3. Error is enumerated in the ruling of the trial court that the City had not "partially waived its immunity by reason of its ownership, maintenance, operation or use of its motor vehicles, as authorized by OCGA § 33-24-51 (b)." This code section provides, in part: "(a) A municipal corporation, a county, or any other political subdivision of this state is authorized in its discretion to secure and provide insurance to cover liability for damages on account of bodily injury or death resulting from bodily injury to any person or for damage to property of any person, or for both arising by reason of ownership, maintenance, operation, or use of any motor vehicle by the municipal corporation...." When a municipal corporation "shall purchase the insurance authorized ... to provide liability coverage for the negligence of any duly authorized officer, agent... or employee in the performance of his official duties, its governmental immunity shall be waived to the extent of the amount of insurance so purchased." Id. (b).

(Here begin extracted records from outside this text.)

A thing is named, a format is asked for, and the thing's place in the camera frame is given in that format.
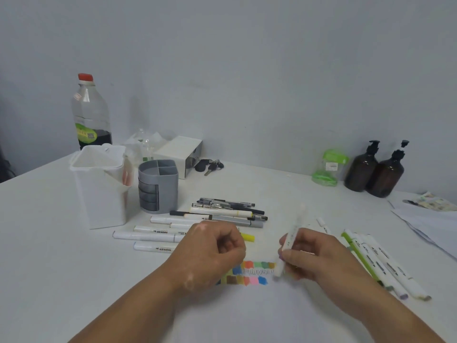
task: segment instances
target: brown swatch
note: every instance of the brown swatch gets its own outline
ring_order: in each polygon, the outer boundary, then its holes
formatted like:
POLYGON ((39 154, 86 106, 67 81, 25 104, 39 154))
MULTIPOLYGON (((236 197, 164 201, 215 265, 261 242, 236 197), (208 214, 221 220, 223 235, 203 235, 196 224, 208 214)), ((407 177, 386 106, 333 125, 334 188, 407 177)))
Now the brown swatch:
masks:
POLYGON ((227 276, 227 284, 238 284, 236 276, 227 276))

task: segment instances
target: green plastic container
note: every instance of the green plastic container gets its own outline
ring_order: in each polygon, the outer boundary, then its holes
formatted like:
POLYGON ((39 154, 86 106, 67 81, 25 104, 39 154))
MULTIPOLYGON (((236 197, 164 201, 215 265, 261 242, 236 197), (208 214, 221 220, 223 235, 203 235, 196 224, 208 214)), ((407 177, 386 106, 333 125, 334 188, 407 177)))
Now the green plastic container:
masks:
POLYGON ((311 179, 317 184, 325 187, 335 187, 338 178, 343 172, 343 167, 348 163, 349 158, 335 149, 327 149, 322 156, 322 163, 319 169, 313 173, 311 179))

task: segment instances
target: blue swatch
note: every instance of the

Our Constitution provides that the General Assembly may waive the immunity of municipalities. Art. IX, Sec. II, Par. IX, 1983 Ga. Const. Thus, the General Assembly has stated that "it is the public policy of the State of Georgia that there is no waiver of the sovereign immunity of municipal corporations of [this] state... except as provided in Code Section 33-24-51..." OCGA § 36-33-1 (a). Moreover, "[a] municipal corporation shall not be liable for the torts of policemen or other officers engaged in the discharge of the duties imposed on them by law." OCGA § 36-33-3. Hence, the sovereign immunity of municipalities has not been waived, except to the extent of insurance purchased or the city is self-insured (OCGA § 33-24-51 (b)), and in any event the municipality is not liable for the torts of policemen during the discharge of their duties (OCGA § 36-33-3). The City admitted that it is self-insured in the amount of $1,000 in any one incident, for liability arising from the operation or use of its motor vehicles.
At the outset, we will note that appellant's action is based in tort, on state law, and not on a federal cause of action. See Davis v. City of Roswell, 250 Ga. 8 (295 SE2d 317); Acker v. City of Elberton, 176 Ga. App. 580, 581 (336 SE2d 842). The complaint is grounded upon the actions of a police officer, in the performance of his duties, while attempting to apprehend a fleeing felon. See Mills, supra. This court has held that the operation of a police department is a governmental *891 function. City of Atlanta v. Fry, 148 Ga. App. 269 (251 SE2d 90), aff'd 243 Ga. 517 (255 SE2d 48).
Under the foregoing facts and law, it is clear that the police officer was in the performance of his official duties and the trial court did not err in granting summary judgment to the City. We do not view plaintiff's decedent's death as arising from the use, maintenance or operation of the City's motor vehicle. Plaintiff's decedent's death was due to the negligence or wilful misconduct of a fleeing felon in running a red light and as a consequence thereof striking the decedent's car. "Implied waivers of governmental immunity should not be favored." City of Atlanta v. Gilmere, 252 Ga. 406, 409 (314 SE2d 204).
Judgment affirmed. Banke, P. J., concurs. Beasley, J., concurs in judgment only.